Amendment 72, tabled by the hon. Member for Harrow West (Mr Thomas), is interesting and highlights one of the extraordinary omissions from the Bill. It is extraordinary that there is no reference to Gibraltar, to the only referendum Bill that the coalition has passed—the European Union Act 2011—or to the Electoral Commission and the Political Parties and Referendums Act 2000. In a small way, the amendment is an antidote to the last of those omissions.

However, it seems to me that the amendment makes rather a meal of the problem by asking for a six-month consultation. I am not convinced that it is necessary to specify in the Bill a broad consultation, let alone for six months, simply about what the question should be. The crucial omission from the Bill, which we need to remedy, is any reference to the Electoral Commission and its role, as properly set out in the 2000 Act, as the body that should advise Parliament on the wording of referendums.
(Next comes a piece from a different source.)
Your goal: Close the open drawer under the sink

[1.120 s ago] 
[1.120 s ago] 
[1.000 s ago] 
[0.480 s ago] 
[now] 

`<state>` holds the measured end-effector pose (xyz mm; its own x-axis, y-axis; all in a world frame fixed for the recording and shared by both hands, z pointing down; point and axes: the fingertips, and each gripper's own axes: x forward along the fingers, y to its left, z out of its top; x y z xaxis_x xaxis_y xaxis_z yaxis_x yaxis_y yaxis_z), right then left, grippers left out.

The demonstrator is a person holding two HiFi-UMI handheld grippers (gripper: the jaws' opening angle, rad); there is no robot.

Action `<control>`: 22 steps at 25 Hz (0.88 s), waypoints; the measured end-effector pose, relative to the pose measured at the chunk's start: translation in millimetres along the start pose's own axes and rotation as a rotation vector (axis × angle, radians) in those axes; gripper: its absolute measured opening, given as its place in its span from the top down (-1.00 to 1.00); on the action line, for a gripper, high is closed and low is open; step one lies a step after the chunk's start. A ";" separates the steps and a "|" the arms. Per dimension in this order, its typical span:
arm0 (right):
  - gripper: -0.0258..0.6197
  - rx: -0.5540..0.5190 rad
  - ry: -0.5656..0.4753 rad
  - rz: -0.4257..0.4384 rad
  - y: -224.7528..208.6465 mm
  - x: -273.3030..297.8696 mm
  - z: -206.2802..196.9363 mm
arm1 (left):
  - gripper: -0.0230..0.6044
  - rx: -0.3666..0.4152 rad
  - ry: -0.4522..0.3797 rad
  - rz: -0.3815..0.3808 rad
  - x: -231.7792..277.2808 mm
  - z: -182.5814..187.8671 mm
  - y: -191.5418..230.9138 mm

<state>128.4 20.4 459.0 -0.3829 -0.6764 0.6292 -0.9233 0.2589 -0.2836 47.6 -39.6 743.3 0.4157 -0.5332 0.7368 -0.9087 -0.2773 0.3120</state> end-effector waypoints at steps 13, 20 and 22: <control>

I am not sure that anyone will be under any illusion about what is really at stake in a referendum, should one come to pass. There certainly seems already to be a great deal of public interest in the matter. Not long ago, 1,000 people packed an event at the Cheltenham literature festival at which I took the platform opposite—I would not say alongside—Nigel Farage of the UK Independence party. I was pleased that, after a heated debate, the majority of the people at that event, as far as I could see, voted for Britain to remain in the European Union.

I do not think we need a six-month consultation on the question for the CBI and other opinion-formers to make clear what they think is at stake in a referendum campaign. After all, the CBI has just produced a report that makes its position clear—it understands what is at stake. It says that, after the second world war,

“it seemed clear that the main opportunities for UK trade and growth were with our nearest neighbours”

but that the

“current circumstances have thrown that conclusion into doubt to the point that some in the UK are questioning the value of our membership of the EU, and some are even advocating withdrawal…For British business, large and small, the response to this is unequivocal: we should remain in”.

Without dwelling on the precise nature of the question, which is addressed in the amendments, it reinforced that point, stating:

“The European Union supports UK business in realising its global ambitions by providing significant influence over the rules, policies and priorities that allow British based firms to seize opportunities across the globe. It anchors UK trade around the world through the signing of high-quality, ambitious Free Trade Agreements and the creation of globally recognised standards that open markets. And in a world of competing ideas and ideals – where international action is increasingly the avenue for addressing problems across the globe – UK membership of the EU amplifies Britain’s voice internationally.”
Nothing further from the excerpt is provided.